BOJONEGORO. Netpitu.com – Bulan Suro merupakan bulan hening, dimana segala nafsu angkara ditundukkan dan menjauhi perbuatan buruk dan jahat. Dengan tirakat dan mendekatkan diri dengan Gusti Alkah kang maha agung, sang khaliq dan pemilik jagad raya.
Karena para penjaga bumi ini tengah manembah dan “nglakoni topo broto”, bumi kosong tanpa penjaga. Saat itulah dimingkinkan serangan makhluk ghaib dan roh- roh jahat bergentayangan mengganggu manusia yang kurang iman, dan berusaha merusak keseimbangan dan keharmonisan tata kehidupan di alam mayapada.
Paruwatan agung adalah salah satu cara atau ritual yang ditujukan untuk menghalau segala macam bencana, baik itu dalam bentuk penyakit, bencana alam, dan bencana kerusakan lainnya.
Peruwatan juga dimaksudkan untuk merawat, memperbaiki diri, serta pengakuan atas kesalahan-kesalahan manusia yang dilakukan terhadap alam semesta.
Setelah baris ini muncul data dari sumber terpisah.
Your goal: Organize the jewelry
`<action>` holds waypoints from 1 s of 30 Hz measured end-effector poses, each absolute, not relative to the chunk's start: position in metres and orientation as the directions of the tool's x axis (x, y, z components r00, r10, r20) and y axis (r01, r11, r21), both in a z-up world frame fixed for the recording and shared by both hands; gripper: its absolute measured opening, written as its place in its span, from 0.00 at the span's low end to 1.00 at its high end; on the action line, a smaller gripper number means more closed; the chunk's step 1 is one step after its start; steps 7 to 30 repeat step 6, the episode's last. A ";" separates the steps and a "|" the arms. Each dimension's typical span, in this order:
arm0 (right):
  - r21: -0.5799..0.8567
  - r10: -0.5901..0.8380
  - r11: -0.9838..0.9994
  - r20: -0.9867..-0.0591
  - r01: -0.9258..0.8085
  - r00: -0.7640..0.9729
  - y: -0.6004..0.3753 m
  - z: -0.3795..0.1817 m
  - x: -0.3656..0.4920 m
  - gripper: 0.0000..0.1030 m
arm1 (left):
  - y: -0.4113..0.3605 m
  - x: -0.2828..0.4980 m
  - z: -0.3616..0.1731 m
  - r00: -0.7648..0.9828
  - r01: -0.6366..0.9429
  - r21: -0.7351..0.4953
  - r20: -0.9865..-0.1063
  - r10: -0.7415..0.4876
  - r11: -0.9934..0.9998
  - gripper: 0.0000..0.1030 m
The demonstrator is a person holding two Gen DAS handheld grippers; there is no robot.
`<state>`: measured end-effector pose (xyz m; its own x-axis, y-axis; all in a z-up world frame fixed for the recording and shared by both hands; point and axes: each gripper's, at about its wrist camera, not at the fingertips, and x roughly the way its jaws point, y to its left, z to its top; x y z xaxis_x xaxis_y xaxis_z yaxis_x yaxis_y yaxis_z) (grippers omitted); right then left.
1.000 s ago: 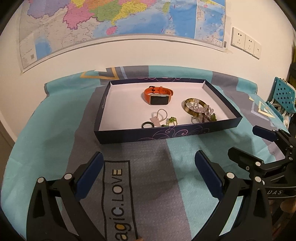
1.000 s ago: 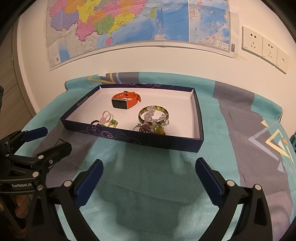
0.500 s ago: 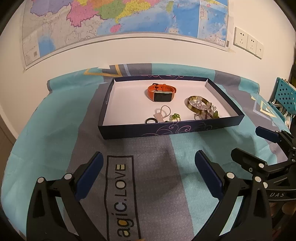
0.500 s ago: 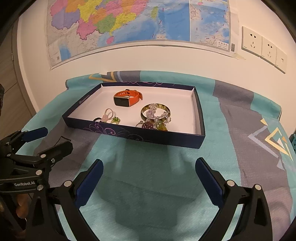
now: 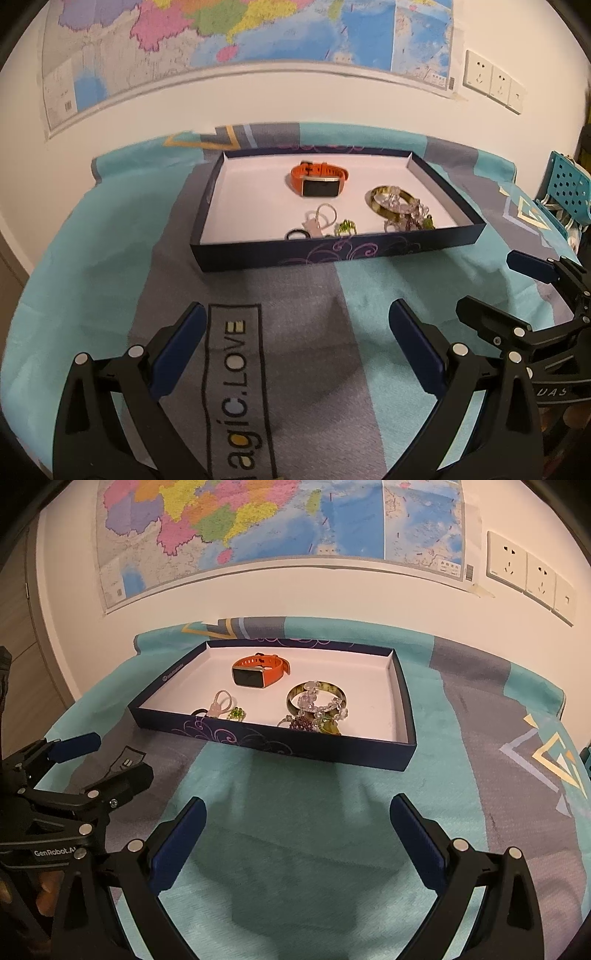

Serta memohon ampunan dan kesalamatan seraya berpasrah diri terhadap gusti Allah kang murbeng dumadi.
Seperti prosesi ritual yang digelar malam ini, Kamis, (27/9), di Desa Sambongrejo, Kecamatan Bojonegoro, oleh Dinas Kebudayaan dan Pariwisata Bojonegoro.
Bupati Bojonegoro DR. Hj. Ana Mu’awanah yang hadir pada paruwatan agung grebeg Suro pun turut tandang menghalau bencana yang mengancam alam dan isinya.
Dengan memegang alu (penumbuk,red) Anna Muawanah yang baru dilantik menjadi bupati Bojonegoro, 24 September 2018 lalu itu dengan keras menumbukan alu yang dipegangnya ke lumpang, hingga menimbulkan suara berisik menggaung, tong, tong, tong…..
Acara yang selama 2 tahun telah menjadi agenda rutin Dinas Pariwisata tersebut adalah kegiatan yang setiap tahun dilakukan didesa sambongrejo sebagai kepanjangan tangan dari keraton Surokarto Hadiningrat, sehingga Desa Sambongrejo dianggap sebagai “Rekso Budoyo” atau pelestari budaya. Hal ini dibuktikan juga hadir dalam acara itu perwakilan dari Keraton Surokarto Hadiningat yakni Raden tumenggung Samsu Dini.
Menurut bupati Ana Mu’awanah, kegiatan ini mempunyai 4 (empat) makna dalam kehidupan ini, yang pertama bahwa kegiatan ini adalah bentuk rasa syukur kita kepada Allah SWT.
Kedua memberikan makna bentuk kegotong-royongan masyarakat desa Sambongrejo.
Ketiga adalah sebagai bentuk kerukunan, tepo sliro tidak batas antara pejabat dengan rakyat karena kita berbaur, dan yang terahkir adalah merupakan kearifan lokal (local wisdom) sebagai budaya yang perlu dilestarikan.
Ruwatan atau grebeg Suro ini diawali dengan arakan-arakan gunungan dan tumpeng buah-buahan, sayuran-sayuran dan makanan-makanan yang merupakan hasil dari desa sambongrejo sejauh 1 Km.
Perjalanan prosesi arak-arakan gunungan tumpeng diawali dari batas Desa Sambonrejo ke lapangan Desa. Kemudian arakan gunungan tumpeng dan tumpeng tersebut dibawa kelapangan utk diperebutkan oleh masyarakat.
Kegiatan prosesi ruwaran grebeg Suro kemudian diakhiri dengan pagelaran wayang kulit.